俺は冷たく乾いたペパロニとパイナップルのサラダを炭酸の抜けたぬるい漢方薬で流し込む。
「今のはゲップか?それともハローって言ったのか?」
夢現の境界を反復横跳びしていたジェレミーが小麦粉とトマトのサラダより薄いベッドに身を起こす。
「いまお前が火を付けているのは煙草かマリファナか訊くのと同じくらい馬鹿げてるな」
ジェレミーが肩をすくめる。
「さっきエリックが来てエロ本を返せって言ってたぜ」
何で日本人のお前が台湾人から日本のエロ本とビデオを借りてるんだ?
ジェレミーが調べ物では開いたことのない新鮮な辞書を破いて巻いたマリファナを俺に差し向ける。

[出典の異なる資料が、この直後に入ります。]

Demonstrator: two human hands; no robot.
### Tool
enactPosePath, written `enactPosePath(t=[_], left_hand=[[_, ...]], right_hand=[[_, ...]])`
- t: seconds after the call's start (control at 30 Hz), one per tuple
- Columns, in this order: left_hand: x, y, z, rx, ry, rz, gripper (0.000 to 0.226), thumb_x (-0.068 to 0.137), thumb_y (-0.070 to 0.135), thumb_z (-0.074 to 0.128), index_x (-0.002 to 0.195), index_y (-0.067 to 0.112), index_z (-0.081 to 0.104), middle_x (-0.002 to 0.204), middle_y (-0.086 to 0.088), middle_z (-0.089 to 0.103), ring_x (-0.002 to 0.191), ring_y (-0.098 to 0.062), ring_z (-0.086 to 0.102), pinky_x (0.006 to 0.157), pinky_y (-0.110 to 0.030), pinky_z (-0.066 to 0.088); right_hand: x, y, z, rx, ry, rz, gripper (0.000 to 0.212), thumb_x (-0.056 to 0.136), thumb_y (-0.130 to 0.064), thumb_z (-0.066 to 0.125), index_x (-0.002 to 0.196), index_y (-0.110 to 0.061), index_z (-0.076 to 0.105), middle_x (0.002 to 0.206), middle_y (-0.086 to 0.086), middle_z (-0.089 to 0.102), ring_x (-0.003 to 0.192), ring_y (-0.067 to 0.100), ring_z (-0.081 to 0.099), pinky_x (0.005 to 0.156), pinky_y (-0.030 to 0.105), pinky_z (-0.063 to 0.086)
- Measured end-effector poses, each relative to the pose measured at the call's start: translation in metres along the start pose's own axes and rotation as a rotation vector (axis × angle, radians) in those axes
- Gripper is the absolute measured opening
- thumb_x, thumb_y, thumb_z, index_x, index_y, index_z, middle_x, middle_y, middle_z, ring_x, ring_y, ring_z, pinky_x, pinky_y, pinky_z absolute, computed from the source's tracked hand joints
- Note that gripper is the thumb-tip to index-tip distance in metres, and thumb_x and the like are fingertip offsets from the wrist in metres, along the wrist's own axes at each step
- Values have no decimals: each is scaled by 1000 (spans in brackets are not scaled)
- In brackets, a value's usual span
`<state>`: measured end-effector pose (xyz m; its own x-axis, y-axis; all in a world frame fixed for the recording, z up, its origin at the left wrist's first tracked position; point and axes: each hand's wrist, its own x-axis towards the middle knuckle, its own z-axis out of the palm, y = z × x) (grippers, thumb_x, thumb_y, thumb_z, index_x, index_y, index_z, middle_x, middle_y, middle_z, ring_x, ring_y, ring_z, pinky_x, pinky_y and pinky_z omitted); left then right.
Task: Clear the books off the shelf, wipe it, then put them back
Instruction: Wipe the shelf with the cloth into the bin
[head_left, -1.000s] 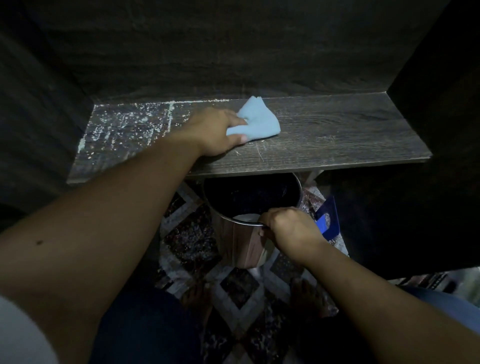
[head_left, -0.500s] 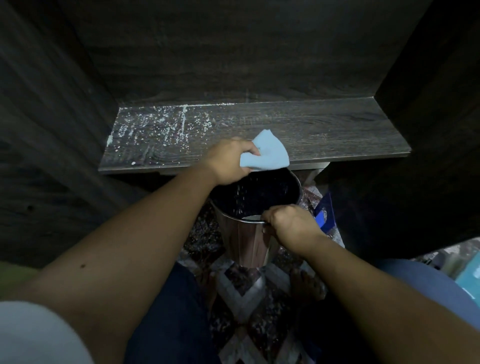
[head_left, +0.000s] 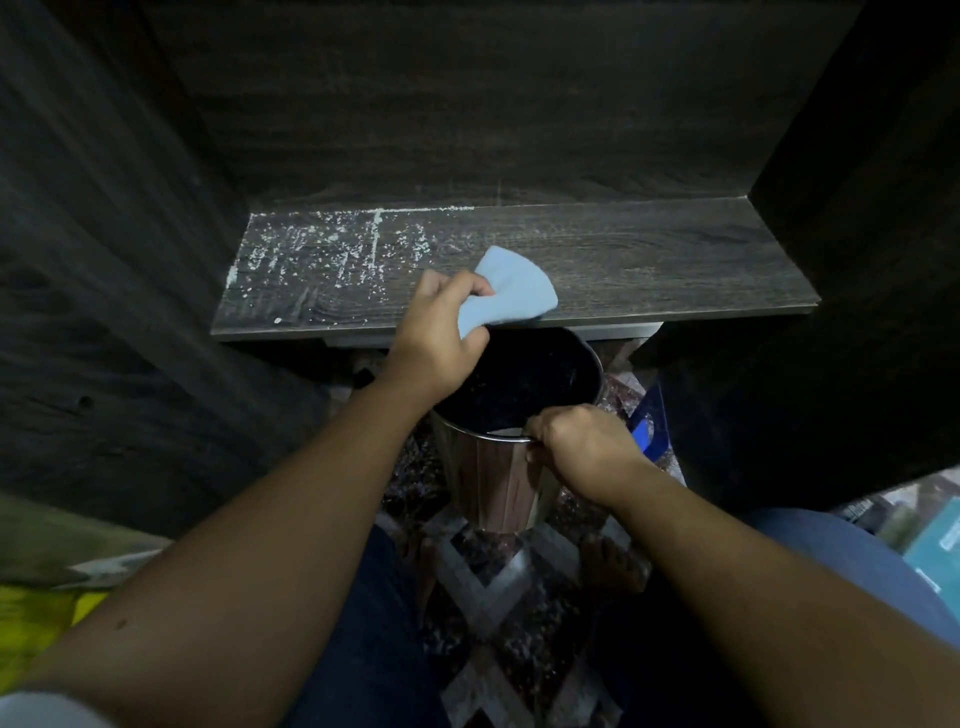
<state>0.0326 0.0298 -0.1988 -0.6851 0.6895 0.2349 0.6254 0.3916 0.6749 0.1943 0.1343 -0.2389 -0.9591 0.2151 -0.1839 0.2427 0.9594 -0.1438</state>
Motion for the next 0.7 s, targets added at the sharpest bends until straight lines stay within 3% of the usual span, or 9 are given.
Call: enactPosePath(t=[0.1,0.2,0.27,0.37,0.43,0.57,0.7], left_hand=[[6,3,6,24,37,37,43,77,0,61,117,16,58,111,-1,37,99,-15,45,87,-18,32],[12,-1,13,221,-7,24,44,79,8,63,120,22,56,118,-5,39,105,-24,48,93,-35,39],[13,-5,19,373,-45,-9,45,82,19,63,124,27,53,125,-7,42,113,-30,47,96,-43,36],[15,-3,25,537,-103,-54,44,89,34,59,131,31,45,132,-11,44,119,-35,43,96,-45,33],[13,0,26,592,-115,-31,43,91,32,57,131,31,43,129,-13,46,116,-36,42,94,-45,35],[5,2,25,373,-165,33,40,89,19,59,128,25,51,119,-14,46,106,-36,49,88,-39,41],[3,1,12,131,-156,57,35,88,24,65,122,22,58,107,-7,46,101,-27,54,81,-22,35]], right_hand=[[1,2,2,-4,-7,4,18,93,-25,53,107,-20,62,110,5,64,100,32,60,76,36,48],[1,4,3,-3,-20,3,18,93,-25,53,108,-20,62,109,6,64,99,32,60,77,38,50],[0,5,4,3,-20,-1,17,93,-24,53,106,-18,62,108,6,64,97,33,60,77,39,51],[1,8,5,6,-14,-2,17,92,-23,53,105,-18,62,107,7,64,97,34,60,77,41,52],[1,8,6,10,-13,1,17,92,-23,53,106,-18,62,108,8,64,97,34,60,78,42,51],[1,8,6,-6,-10,-1,18,93,-21,52,109,-18,62,111,7,63,99,33,60,78,39,50],[-2,8,5,-11,4,-8,18,93,-21,52,109,-19,62,111,6,63,100,33,60,78,37,49]])
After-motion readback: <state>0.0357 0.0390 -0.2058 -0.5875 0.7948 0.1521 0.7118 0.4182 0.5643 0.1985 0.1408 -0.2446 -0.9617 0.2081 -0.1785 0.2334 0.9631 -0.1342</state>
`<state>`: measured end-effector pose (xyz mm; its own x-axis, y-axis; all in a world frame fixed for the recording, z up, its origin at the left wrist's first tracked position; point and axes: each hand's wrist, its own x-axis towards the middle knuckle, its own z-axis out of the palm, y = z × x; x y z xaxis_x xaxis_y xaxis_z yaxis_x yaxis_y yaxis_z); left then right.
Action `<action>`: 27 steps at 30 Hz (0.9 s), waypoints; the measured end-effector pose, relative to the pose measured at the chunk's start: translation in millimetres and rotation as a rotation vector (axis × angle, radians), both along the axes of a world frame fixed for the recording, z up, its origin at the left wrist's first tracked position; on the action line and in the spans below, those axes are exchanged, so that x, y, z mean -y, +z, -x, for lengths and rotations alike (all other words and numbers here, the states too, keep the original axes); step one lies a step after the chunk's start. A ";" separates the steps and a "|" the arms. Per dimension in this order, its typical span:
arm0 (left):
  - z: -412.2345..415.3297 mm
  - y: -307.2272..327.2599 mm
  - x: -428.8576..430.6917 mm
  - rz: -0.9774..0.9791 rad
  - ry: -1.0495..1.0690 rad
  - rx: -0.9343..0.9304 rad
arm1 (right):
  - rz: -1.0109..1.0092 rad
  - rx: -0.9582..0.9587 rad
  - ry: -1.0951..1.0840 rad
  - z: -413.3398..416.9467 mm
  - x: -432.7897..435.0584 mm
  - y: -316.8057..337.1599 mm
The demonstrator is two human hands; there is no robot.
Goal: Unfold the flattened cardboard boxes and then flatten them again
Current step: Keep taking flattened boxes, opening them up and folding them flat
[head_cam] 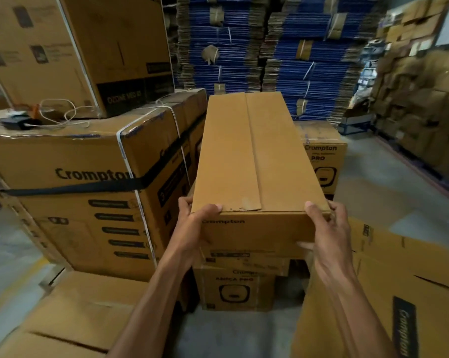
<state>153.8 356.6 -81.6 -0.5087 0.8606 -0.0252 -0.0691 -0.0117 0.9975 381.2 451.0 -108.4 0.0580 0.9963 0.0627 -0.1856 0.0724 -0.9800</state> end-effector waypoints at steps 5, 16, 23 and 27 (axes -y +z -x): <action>68.9 2.7 -50.9 0.037 -0.068 -0.026 | 0.073 0.012 -0.068 58.8 -43.8 -5.9; 124.5 0.9 -169.5 0.157 -0.102 -0.019 | 0.177 0.172 -0.141 116.5 -132.8 1.5; 116.9 -5.5 -222.5 0.211 -0.095 0.028 | 0.184 0.167 -0.078 117.3 -186.6 7.2; 109.7 1.3 -238.1 0.194 -0.028 -0.160 | 0.224 -0.096 -0.179 112.7 -196.3 -38.0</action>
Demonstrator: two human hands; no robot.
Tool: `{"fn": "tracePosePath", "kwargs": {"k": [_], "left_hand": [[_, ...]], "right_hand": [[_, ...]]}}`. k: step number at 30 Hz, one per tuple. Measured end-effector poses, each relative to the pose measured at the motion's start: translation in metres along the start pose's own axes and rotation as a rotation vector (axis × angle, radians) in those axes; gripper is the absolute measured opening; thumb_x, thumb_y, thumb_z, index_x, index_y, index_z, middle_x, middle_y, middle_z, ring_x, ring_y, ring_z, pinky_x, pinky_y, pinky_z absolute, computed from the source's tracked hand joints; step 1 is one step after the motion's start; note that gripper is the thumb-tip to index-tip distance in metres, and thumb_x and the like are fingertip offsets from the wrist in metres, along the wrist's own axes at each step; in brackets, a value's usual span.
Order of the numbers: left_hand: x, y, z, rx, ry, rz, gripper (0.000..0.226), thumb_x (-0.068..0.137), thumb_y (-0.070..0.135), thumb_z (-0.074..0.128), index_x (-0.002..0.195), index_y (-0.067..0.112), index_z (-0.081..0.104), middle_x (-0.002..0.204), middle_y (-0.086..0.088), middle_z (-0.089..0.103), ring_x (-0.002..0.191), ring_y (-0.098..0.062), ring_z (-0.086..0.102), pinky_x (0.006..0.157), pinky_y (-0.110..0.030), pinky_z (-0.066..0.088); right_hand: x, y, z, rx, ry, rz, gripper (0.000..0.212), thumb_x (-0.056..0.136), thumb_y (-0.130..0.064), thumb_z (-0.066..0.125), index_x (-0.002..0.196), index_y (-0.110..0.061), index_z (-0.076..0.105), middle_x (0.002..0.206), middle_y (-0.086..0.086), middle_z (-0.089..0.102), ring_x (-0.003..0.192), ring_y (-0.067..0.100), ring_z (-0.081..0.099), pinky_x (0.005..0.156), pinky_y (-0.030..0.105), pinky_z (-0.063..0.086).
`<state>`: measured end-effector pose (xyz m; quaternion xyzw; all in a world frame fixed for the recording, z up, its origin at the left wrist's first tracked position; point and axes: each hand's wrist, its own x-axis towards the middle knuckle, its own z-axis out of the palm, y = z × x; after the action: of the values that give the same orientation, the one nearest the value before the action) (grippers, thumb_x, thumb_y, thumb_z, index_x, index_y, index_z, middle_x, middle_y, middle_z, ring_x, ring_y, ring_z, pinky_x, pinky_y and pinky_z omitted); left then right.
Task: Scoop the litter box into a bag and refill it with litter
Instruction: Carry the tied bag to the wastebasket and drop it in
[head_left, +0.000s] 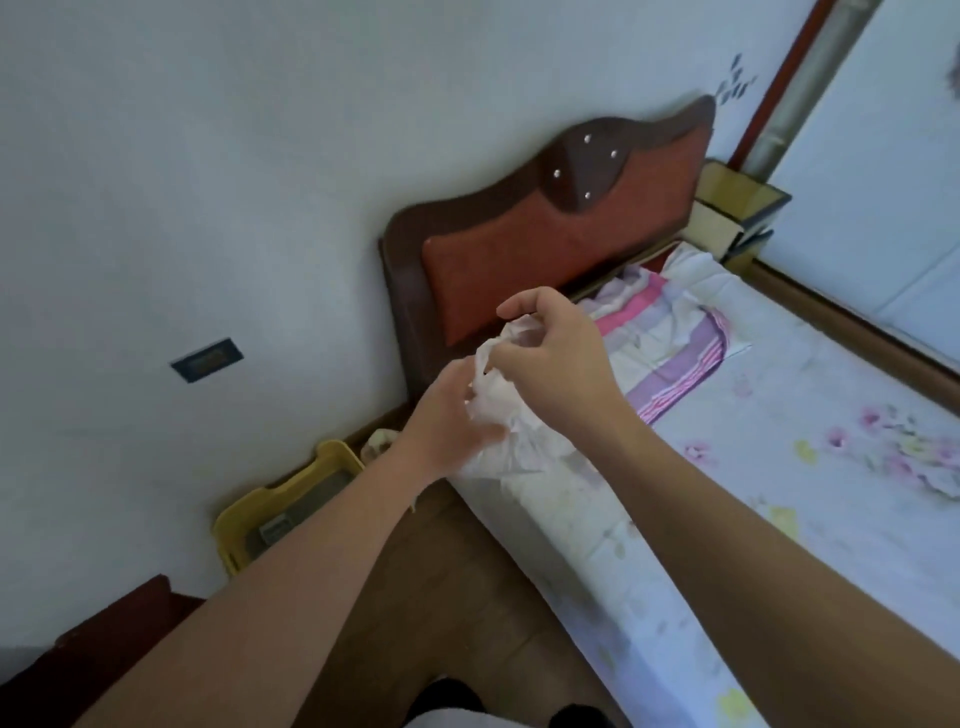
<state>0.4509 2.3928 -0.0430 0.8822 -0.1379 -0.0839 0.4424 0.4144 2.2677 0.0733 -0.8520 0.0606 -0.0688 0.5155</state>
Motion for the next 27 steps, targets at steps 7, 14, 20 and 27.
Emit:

「ハンバーガーとピザばっかじゃ腹を下すんだよ。たまには寿司を食いたくなる」
「ヤンに頼めばどうにかなるだろ?」
「知らんのか、日本の寿司にはキムチを入れないんだ」
「そう言うもんかな。何でもいいけど、さっさと返してやれよ。いちいちエリックの相手するのが面倒だ」
「そうしてやりたいのは山々だが他の奴に貸しちまって手元に無いんだ」
名前も忘れたアフリカ人にな、と付け加える。
奴らの名前は発音し難い。アフロ、それが名前だ。
ジェレミーの指に挟まれた辞書を咥える。
紫色の煙を肺に満たす。花畑にクソをぶち撒けるような気分になる。
ジェレミーが言う。
スシは良いな、お前もたまにはビターなチョコレートが食いたい時あるだろ?
俺は曖昧に笑って答えた。
別に興味は無い、ウォシュレットの無い国は臭そうだ。
ジェレミーは笑っていた。
お前の国だって凱旋門すら糞尿臭いって話だ。
マリファナを返しながら言う。俺も反復横跳びを始める。
「地下鉄は精液とホームレスの臭いで充満してるね」
「行く気にならねぇよ」
ジェレミーが笑う。
俺も笑おうと努力をする。実際に笑っているかは知らない。
お前の国の小説だと俺たちのスシガールだって洗ってない猿みたいなもんだと書かれてた気がするけど、そんなもんだろ。
ジェレミーが笑う。
俺も笑っていたはずだ。
「何か食いに行こうぜ」
腹を空かせたジェレミーが言う。
「目を赤くしたままでか?」
「寂しいんだよ」
冷えたピザに用は無い。
気の抜けたコーラをひと口飲む。
ゲップが出る。
サーキュレーターを通して世界旅行に出る。
あばよ、良い夢を。二度と帰ってくるんじゃないぞ。
「呼吸はセックスだな」
「少なくともコンドームを付けなくて良い」
寿司が喰いたい。緑茶が飲みたい。煎餅が喰いたい。焼酎が飲みたい。煮魚が喰いたい。米酒が飲みたい。
「それをホームシックって言うのさ」
ジェレミーが辞書で巻いたマリファナを食べながら言う。
「だから俺はこうやって誤魔化してるんだよ」
ママンのヴァジャイナに還りたいんだよと言うジェレミーはベッドの上で丸まっている。
お前が食べたページにそう書いてあったなら、もう大丈夫だよ。
俺は自分の犀を取り出して見せる。
ピザをコーラで流し込みながらこの男の名前は本当にジェレミーだったかを思い出そうとしだが、パープルヘイズに酔っ払ってしまったのでやめた。